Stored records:
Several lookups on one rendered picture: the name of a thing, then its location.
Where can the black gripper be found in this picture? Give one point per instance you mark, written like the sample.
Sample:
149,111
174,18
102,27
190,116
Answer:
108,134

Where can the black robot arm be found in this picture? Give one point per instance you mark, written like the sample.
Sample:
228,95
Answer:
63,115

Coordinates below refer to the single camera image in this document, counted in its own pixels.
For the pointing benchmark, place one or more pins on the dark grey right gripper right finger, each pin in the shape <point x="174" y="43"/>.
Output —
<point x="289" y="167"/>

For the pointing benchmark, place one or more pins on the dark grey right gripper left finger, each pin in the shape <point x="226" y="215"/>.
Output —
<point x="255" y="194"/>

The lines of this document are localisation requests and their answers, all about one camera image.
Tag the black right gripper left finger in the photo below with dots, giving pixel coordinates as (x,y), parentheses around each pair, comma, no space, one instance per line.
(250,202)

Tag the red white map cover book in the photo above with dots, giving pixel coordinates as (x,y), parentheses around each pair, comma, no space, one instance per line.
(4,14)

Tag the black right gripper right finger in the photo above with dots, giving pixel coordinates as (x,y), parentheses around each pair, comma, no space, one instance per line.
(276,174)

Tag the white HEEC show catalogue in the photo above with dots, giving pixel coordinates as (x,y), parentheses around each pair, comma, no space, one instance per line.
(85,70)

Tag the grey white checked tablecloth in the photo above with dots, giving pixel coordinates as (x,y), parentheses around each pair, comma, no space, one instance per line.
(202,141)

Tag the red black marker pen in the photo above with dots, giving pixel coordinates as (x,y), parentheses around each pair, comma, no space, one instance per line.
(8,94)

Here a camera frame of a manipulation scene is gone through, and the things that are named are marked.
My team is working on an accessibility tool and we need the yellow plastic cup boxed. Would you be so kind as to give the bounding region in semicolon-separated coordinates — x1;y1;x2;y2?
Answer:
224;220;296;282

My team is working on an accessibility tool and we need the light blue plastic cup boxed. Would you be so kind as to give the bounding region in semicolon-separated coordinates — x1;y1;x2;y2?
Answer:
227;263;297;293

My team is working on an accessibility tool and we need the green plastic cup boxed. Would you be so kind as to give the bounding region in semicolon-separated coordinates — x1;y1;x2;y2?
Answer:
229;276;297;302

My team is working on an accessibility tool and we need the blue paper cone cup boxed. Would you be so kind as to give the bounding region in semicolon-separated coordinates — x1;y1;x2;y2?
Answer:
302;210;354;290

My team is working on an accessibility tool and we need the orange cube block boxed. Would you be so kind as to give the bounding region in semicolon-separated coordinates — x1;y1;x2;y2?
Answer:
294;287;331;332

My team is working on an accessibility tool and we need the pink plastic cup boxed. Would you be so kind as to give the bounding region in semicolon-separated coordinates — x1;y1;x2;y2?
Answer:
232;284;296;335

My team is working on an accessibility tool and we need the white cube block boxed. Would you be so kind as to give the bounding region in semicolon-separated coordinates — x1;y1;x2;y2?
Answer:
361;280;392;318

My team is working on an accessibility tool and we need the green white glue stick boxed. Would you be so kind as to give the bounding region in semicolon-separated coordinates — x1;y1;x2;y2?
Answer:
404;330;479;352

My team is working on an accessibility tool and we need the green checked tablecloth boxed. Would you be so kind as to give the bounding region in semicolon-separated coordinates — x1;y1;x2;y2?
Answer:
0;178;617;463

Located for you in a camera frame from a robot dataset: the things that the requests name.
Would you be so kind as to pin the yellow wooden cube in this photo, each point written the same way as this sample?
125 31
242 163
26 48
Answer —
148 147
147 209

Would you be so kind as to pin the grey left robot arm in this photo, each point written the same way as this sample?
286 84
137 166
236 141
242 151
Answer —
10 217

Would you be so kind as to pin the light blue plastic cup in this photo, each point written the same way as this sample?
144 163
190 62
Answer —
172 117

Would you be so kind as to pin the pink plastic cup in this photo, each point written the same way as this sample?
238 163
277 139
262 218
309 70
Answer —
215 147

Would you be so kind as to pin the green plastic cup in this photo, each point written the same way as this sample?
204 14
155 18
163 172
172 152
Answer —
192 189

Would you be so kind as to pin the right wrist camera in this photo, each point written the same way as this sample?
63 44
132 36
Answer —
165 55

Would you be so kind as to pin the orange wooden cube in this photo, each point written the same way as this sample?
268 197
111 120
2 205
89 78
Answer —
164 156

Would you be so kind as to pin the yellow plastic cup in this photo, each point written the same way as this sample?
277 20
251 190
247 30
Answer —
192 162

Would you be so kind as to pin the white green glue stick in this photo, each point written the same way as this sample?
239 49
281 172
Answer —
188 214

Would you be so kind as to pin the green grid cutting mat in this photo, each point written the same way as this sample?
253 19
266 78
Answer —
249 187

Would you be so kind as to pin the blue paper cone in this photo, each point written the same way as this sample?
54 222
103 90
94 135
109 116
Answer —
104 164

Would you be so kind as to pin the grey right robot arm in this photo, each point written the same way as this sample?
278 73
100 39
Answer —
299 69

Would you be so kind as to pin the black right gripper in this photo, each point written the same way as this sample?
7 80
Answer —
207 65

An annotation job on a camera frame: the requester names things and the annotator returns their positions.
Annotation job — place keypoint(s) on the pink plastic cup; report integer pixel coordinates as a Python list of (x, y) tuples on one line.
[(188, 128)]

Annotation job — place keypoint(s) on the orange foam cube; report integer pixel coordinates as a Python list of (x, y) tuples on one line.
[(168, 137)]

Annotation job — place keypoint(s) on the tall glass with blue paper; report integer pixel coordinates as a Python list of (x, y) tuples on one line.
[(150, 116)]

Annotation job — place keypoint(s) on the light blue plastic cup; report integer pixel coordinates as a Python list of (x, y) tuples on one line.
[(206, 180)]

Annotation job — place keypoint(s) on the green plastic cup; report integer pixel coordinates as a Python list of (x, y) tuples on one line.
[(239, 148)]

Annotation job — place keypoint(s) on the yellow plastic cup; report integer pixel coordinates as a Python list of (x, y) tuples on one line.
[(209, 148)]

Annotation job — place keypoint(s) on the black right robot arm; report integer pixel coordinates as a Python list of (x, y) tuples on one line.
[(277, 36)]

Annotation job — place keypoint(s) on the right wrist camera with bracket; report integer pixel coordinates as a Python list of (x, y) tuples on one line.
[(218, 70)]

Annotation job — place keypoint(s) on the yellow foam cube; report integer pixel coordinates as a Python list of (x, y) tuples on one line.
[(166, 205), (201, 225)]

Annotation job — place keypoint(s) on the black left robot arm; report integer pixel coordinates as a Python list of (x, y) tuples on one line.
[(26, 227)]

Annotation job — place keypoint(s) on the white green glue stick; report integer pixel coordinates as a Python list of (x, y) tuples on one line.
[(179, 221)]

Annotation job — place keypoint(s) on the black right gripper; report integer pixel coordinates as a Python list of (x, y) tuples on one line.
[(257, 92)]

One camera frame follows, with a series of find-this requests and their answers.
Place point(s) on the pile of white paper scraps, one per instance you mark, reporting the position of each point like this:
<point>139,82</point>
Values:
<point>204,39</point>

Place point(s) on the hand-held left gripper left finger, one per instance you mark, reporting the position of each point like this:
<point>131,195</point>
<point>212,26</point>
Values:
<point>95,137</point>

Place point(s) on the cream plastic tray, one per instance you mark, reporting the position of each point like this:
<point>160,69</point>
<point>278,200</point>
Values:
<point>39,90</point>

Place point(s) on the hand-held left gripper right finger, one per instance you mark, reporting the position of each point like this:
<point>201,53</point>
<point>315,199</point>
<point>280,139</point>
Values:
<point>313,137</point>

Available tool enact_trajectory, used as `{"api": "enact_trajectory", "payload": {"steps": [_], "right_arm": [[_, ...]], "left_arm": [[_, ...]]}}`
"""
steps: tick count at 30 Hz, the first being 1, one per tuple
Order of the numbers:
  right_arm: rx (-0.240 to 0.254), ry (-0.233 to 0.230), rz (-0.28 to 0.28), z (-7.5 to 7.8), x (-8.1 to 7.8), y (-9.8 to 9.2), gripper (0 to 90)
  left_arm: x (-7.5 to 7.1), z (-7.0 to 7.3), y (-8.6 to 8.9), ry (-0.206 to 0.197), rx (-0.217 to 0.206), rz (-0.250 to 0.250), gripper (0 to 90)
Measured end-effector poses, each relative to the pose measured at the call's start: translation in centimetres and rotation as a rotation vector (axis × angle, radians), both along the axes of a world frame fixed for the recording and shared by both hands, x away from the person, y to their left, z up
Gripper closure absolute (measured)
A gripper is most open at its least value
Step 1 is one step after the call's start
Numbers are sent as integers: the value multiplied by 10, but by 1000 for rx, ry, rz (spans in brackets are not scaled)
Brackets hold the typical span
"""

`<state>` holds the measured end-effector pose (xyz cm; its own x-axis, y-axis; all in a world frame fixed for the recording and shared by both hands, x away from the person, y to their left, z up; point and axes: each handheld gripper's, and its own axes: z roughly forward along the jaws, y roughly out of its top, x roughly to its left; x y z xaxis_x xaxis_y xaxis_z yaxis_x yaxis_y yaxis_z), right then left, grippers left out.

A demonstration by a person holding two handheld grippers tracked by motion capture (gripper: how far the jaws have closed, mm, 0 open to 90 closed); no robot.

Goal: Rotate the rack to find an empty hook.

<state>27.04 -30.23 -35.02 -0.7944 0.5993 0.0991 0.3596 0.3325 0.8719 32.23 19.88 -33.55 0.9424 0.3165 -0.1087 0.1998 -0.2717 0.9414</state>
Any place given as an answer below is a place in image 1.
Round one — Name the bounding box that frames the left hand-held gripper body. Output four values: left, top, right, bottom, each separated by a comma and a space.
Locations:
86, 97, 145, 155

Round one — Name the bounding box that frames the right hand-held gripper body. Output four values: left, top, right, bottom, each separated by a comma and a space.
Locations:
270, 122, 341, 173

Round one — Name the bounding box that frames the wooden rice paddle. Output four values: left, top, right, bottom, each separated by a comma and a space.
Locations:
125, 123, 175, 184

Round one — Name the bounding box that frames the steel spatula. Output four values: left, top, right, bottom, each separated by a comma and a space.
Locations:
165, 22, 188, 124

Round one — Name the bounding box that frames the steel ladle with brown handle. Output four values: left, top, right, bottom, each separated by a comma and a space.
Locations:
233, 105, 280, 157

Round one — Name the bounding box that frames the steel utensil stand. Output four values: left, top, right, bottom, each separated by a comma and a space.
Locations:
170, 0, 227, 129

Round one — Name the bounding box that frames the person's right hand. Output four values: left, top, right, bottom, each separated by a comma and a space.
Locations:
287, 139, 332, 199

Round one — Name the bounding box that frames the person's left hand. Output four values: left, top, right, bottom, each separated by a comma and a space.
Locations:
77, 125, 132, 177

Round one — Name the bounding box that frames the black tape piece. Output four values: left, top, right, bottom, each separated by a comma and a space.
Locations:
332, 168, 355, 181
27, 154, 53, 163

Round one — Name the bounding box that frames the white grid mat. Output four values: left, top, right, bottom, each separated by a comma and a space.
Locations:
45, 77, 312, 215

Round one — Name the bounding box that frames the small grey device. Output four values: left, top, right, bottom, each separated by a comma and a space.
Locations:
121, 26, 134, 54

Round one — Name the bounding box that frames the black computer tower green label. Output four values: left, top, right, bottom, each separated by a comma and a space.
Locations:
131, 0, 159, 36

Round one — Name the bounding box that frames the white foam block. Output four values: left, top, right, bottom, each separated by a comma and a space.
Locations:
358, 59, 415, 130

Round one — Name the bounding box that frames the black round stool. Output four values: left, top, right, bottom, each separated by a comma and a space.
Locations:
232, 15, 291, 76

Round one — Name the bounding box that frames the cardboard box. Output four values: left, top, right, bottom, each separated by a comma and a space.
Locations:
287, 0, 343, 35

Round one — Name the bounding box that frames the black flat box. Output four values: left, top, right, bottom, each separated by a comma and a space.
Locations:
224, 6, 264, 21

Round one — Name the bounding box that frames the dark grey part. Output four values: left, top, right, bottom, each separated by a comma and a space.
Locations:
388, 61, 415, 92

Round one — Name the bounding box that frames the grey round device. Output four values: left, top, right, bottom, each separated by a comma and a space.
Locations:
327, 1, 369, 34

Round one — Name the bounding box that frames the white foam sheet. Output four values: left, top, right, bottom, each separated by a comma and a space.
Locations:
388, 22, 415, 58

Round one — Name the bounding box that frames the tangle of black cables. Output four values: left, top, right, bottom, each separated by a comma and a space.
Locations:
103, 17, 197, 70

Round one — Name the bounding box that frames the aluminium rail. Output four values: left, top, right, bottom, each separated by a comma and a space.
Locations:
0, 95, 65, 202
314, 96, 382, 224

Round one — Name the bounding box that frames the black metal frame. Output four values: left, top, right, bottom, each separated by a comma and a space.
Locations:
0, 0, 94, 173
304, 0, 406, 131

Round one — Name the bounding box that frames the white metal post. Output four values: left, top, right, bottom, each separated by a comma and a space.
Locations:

Assigned task: The required output is the stretch of entries above from the line containing "white foam sheet." through the line containing "Round one — Name the bounding box that frames the aluminium", reproduced exactly.

Final answer:
Round one — Name the bounding box that frames the white foam sheet. Output four values: left, top, right, bottom, each separated by a comma and a space.
Locations:
388, 22, 415, 58

Round one — Name the bounding box that frames the tangle of black cables. Output four values: left, top, right, bottom, each separated by a comma and a space.
Locations:
103, 17, 197, 70

Round one — Name the bounding box that frames the aluminium rail. Output four values: left, top, right, bottom, each separated by a comma and a space.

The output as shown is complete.